EXERCISE REQUIREMENTS:
Please transcribe the listing in its entirety, character for character.

=======

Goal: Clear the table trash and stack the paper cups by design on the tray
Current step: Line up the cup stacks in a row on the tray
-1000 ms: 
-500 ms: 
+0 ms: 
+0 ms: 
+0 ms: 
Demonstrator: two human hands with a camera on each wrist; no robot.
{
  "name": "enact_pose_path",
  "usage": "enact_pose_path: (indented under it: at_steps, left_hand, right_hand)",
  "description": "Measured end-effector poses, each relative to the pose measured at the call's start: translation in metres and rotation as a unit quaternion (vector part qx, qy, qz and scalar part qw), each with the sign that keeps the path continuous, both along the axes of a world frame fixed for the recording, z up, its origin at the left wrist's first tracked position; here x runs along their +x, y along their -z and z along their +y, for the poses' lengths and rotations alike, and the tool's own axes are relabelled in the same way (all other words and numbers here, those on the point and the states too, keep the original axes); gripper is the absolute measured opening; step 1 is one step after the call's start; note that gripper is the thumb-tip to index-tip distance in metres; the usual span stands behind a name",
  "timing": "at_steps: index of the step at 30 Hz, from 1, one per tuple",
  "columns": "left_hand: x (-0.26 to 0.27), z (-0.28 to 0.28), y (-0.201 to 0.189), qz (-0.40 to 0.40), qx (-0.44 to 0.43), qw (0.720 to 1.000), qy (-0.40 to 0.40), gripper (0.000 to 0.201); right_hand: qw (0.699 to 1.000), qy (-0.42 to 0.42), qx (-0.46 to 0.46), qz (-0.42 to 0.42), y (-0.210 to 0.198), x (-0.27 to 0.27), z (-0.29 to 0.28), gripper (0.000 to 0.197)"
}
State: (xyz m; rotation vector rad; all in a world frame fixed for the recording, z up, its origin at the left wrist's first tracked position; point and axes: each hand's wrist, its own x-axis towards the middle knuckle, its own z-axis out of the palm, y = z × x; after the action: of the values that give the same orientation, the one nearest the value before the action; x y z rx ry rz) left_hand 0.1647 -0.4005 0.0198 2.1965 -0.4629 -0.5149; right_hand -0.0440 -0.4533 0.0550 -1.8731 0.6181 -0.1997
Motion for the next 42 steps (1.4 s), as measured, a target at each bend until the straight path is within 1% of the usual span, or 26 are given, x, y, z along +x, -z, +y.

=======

SOLVED PROBLEM:
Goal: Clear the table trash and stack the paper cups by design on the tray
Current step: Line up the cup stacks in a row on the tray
-1000 ms: 
-500 ms: 
+0 ms: 
+0 ms: 
+0 ms: 
Demonstrator: two human hands with a camera on each wrist; no robot.
{
  "name": "enact_pose_path",
  "usage": "enact_pose_path: (indented under it: at_steps, left_hand, right_hand)",
  "description": "Measured end-effector poses, each relative to the pose measured at the call's start: translation in metres and rotation as a unit quaternion (vector part qx, qy, qz and scalar part qw), each with the sign that keeps the path continuous, both along the axes of a world frame fixed for the recording, z up, its origin at the left wrist's first tracked position; here x runs along their +x, y along their -z and z along their +y, for the poses' lengths and rotations alike, and the tool's own axes are relabelled in the same way (all other words and numbers here, those on the point and the states too, keep the original axes); gripper is the absolute measured opening; step 1 is one step after the call's start; note that gripper is the thumb-tip to index-tip distance in metres; the usual span stands behind a name",
  "timing": "at_steps: index of the step at 30 Hz, from 1, one per tuple",
  "columns": "left_hand: x (-0.26 to 0.27), z (-0.28 to 0.28), y (-0.201 to 0.189), qz (-0.40 to 0.40), qx (-0.44 to 0.43), qw (0.720 to 1.000), qy (-0.40 to 0.40), gripper (0.000 to 0.201); right_hand: qw (0.699 to 1.000), qy (-0.42 to 0.42), qx (-0.46 to 0.46), qz (-0.42 to 0.42), y (-0.210 to 0.198), x (-0.27 to 0.27), z (-0.29 to 0.28), gripper (0.000 to 0.197)"
}
State: (xyz m; rotation vector rad; all in a world frame fixed for the recording, z up, its origin at the left wrist's first tracked position; point and axes: each hand's wrist, its own x-axis towards the middle knuckle, its own z-axis out of the palm, y = z × x; after the action: of the values that give the same orientation, the one nearest the value before the action; x y z rx ry rz) left_hand 0.1647 -0.4005 0.0198 2.1965 -0.4629 -0.5149; right_hand -0.0440 -0.4533 0.0550 -1.8731 0.6181 -0.1997
Motion for the next 42 steps (1.4 s), as measured, a target at each bend until the straight path is within 1% of the usual span, or 26 are given, x, y, z along +x, -z, +y.

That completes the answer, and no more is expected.